Category: Corporate Information Security, Initial for every employee
Effort: ~ 1 hour per employee
Based on: Author’s recommendations to deal with “bring your own device”
Attention: Because of legal and privacy aspects each employee has to agree to the following procedure and it is necessary that the employee is present during the process. If an employee disagrees, then his personal devices should be used for company related tasks.
A big problem startups face is the “bring your own device” (BYOD). Because most startups don’t have the money to buy equipment (laptops, mobiles) for their employees, they are simply using their own hardware. But this is a major threat to the company’s information security. On the devices of employees outdated and vulnerable software might run or they might already be infected with malware before joining the company. Therefore at least the following steps should be executed by the CSR for each new device which will have access to the company’s data:
- PC, Laptops, Smartphones, Tablets:
- Check if the operating system is up-to-date and activate automatic system updates
- Check if all applications are up-to-date and activate automatic updates
- Check if Antivirus with latest updates is installed. Perform a system scan with the Antivirus. An Antivirus comparison can be found on the following website: https://www.av-test.org/de/
- Install or enable hard disk encryption (there are plenty of tools available, like Bitlocker and VeraCrypt. Android and iOS have already integrated hard disk encryption tools. More encryption software can be found here: https://en.wikipedia.org/wiki/Comparison_of_disk_encryption_software).
- Make sure that the user isn’t logged in as administrator. The admin account should only be used in special occasions. For every day working no admin account is needed.
- PC, Laptops:
- Check if the Personal Firewall is activated and is up-to-date.
- Check if all browser plugins are up-to-date and activate automatic plugin updates. Deactivate or uninstall all unnecessary or unknown plugins. Deactivate Java and Flash browser plugins, because they have been vulnerable in the past.
- Windows Systems:
- Check running processes with the tool Process Explorer (Microsoft Sysinternals Suite)
- Verify Image Signatures
- Check Processes with virustotal.com
- Install Microsoft EMET and activate all additional security mechanisms (Profile: Maximum security settings).
These safeguards are also necessary if the device is owned by the company itself.

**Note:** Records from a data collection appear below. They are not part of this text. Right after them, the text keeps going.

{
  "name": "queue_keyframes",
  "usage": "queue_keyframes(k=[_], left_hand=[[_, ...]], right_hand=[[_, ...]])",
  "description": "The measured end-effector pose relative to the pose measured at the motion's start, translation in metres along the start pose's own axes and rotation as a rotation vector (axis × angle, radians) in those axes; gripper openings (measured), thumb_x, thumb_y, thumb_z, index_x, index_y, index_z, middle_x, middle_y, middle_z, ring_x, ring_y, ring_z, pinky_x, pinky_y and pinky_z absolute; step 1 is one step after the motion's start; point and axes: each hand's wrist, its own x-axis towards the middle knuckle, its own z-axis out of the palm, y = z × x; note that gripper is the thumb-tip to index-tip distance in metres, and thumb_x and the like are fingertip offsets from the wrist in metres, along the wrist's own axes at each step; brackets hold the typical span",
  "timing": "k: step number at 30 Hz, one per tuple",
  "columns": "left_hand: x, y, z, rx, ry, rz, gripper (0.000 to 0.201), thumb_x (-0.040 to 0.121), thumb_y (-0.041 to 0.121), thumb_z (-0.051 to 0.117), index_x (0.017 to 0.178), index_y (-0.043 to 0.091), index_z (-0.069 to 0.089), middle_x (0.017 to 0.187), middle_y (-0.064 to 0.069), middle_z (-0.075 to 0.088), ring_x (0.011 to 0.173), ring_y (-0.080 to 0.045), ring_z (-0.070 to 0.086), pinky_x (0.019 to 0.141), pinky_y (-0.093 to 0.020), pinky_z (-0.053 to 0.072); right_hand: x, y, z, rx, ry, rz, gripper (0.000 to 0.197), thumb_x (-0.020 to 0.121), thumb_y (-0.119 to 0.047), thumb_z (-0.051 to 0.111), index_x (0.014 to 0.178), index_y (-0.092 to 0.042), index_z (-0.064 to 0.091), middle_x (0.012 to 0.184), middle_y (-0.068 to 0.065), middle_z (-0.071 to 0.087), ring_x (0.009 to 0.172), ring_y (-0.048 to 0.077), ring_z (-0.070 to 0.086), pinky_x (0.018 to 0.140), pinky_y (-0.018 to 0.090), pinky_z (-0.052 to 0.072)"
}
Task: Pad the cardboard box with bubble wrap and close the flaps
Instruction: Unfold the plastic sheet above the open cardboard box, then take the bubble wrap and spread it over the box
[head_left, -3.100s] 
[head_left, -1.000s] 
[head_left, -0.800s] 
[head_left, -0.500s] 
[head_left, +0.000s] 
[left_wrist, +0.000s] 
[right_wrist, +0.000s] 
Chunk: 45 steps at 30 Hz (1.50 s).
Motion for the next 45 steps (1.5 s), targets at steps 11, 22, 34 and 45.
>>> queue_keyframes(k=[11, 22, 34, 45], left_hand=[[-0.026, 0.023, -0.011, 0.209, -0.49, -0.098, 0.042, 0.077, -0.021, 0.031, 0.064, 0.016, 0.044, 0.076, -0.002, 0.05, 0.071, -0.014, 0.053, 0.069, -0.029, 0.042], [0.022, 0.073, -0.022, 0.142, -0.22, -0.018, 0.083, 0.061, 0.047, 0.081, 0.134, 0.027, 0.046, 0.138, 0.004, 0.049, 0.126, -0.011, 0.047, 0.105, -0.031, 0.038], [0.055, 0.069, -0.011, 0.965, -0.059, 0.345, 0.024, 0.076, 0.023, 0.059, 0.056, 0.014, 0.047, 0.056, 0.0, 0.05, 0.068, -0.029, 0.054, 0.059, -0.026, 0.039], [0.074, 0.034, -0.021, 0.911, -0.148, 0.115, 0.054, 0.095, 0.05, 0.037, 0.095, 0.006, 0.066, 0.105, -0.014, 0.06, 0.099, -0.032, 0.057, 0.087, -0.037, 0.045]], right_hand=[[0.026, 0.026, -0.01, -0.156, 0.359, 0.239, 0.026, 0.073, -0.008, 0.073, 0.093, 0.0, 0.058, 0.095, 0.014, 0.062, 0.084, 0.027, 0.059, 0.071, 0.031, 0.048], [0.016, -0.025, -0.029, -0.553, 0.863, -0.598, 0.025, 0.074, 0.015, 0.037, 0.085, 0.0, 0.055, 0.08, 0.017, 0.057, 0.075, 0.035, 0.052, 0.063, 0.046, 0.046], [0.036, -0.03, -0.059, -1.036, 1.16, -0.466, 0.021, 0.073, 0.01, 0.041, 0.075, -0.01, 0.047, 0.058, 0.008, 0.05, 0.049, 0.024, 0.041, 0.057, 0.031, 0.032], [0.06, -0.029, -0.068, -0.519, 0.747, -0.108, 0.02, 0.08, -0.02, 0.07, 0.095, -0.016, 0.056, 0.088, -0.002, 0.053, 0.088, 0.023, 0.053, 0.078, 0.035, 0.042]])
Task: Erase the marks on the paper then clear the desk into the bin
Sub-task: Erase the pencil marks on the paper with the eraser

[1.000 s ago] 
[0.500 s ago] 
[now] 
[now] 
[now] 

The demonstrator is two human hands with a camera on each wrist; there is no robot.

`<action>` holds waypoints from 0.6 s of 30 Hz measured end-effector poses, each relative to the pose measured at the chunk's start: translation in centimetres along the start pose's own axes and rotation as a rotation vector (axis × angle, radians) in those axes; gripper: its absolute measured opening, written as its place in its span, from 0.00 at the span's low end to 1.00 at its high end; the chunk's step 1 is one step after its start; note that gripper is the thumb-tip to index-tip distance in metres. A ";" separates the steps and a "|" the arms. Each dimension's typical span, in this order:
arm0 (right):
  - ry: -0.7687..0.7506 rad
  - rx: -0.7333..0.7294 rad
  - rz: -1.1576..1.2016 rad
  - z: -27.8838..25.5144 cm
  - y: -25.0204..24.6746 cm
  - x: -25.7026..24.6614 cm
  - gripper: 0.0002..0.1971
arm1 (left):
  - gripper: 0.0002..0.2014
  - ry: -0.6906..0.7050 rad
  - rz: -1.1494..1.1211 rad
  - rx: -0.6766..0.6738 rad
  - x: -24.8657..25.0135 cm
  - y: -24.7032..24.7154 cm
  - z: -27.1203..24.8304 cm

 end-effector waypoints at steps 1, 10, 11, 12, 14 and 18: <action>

In this case even more security mechanisms can/should be used, like:
- Disallow users to have an admin account
- Disallow users to install software without informing the PSR
- Restrict users to modify certain system settings
- Usage of software distribution and management system (like Opsi – Open PC server integration) for
- central management and distribution of software, operating system and patches
- Inventory and license management
The latter isn’t easy to implement for startups, because a) it needs a certain amount of configuration, management and maintenance and b) it only makes sense if the users don’t install software by themselves. Therefore in the author’s opinion this measure only makes sense for companies with more than 15 employees. But in either way, it is much more important to train the employees on what they are allowed to do and what’s prohibited. If every employee knows that he or she should always inform the CSR before installing a new software or plugin, then “software distribution and management systems” aren’t really necessary, because the CSR can check manually if the tools are trustworthy. Of course for bigger companies manual confirmation and installation is a lot of work for the CSR and it makes sense to provide predefined software packages for the employees.
If software distribution and management systems aren’t an option, the safeguard M.13 and M.14 are also good alternatives.